How THE LIFE OF PABLO and the original STAR WARS trilogy are redefining the idea of finished creative work, and what it means for the future of cinema.

Originally published for Birth.Movies.Death.
#Film

Last week two events crossed paths. Despite Kanye West’s promise that The Life of Pablo would “never never never be on Apple” and “it will never be for sale…” and “you can only get it on Tidal,” his eighth studio album landed on Apple Music, Google Play Music, Spotify, and kanyewest.com. That same week, Star Wars: The Force Awakens arrived on digital. The connection isn’t timing. It’s what both releases say about finished creative work, and about who gets to decide when something is done.

The album’s rollout was chaotic from the start. Beginning New Year’s Eve with a Nike diss track, Kanye spent six weeks announcing completion under different titles (SWISH, then WAVES, finally The Life of Pablo), hosting a fashion show debut, updating tracklists repeatedly, delaying release while blaming collaborators, announcing availability on SNL, and ultimately making it a TIDAL exclusive. The real moment came after release: he announced plans to revise “Wolves.” Kanye kept updating the album after it was out. Universal Music then issued a statement calling it “an innovative, continuous process” and positioning it as “a living, evolving art project.”

The move mirrors George Lucas’s notorious reworking of the original Star Wars trilogy through special editions. Lucas kept existing prints of the untouched trilogy under lock and reportedly confiscated surfacing reels. The National Film Registry was denied the original 1977 version for preservation. With 35 million VHS copies of the originals in circulation, Lucas bet on media degradation: “a hundred years from now the special editions will be the only version of the movie that anyone will remember.”

What’s changed is the format.
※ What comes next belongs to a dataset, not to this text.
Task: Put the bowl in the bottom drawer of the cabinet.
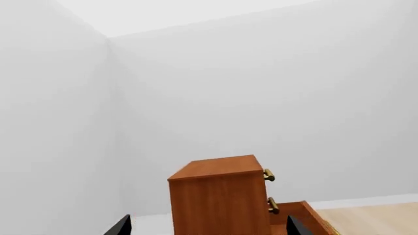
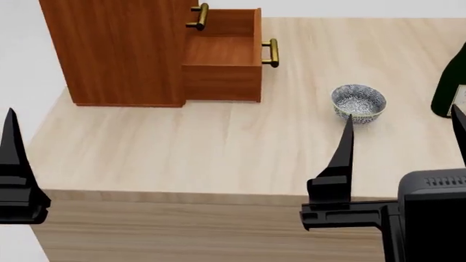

With streaming and digital retail, filmmakers can replace central files without managing physical media. That makes Lucas’s approach available to anyone, and raises uglier questions about ownership and audience preference. Devoted fans could preserve “Despecialized Edition” versions; most audiences won’t have that option. Treating creative work like software, versioned and updateable, feels inevitable now. Lucas opened the door by tinkering. Kanye walked through it.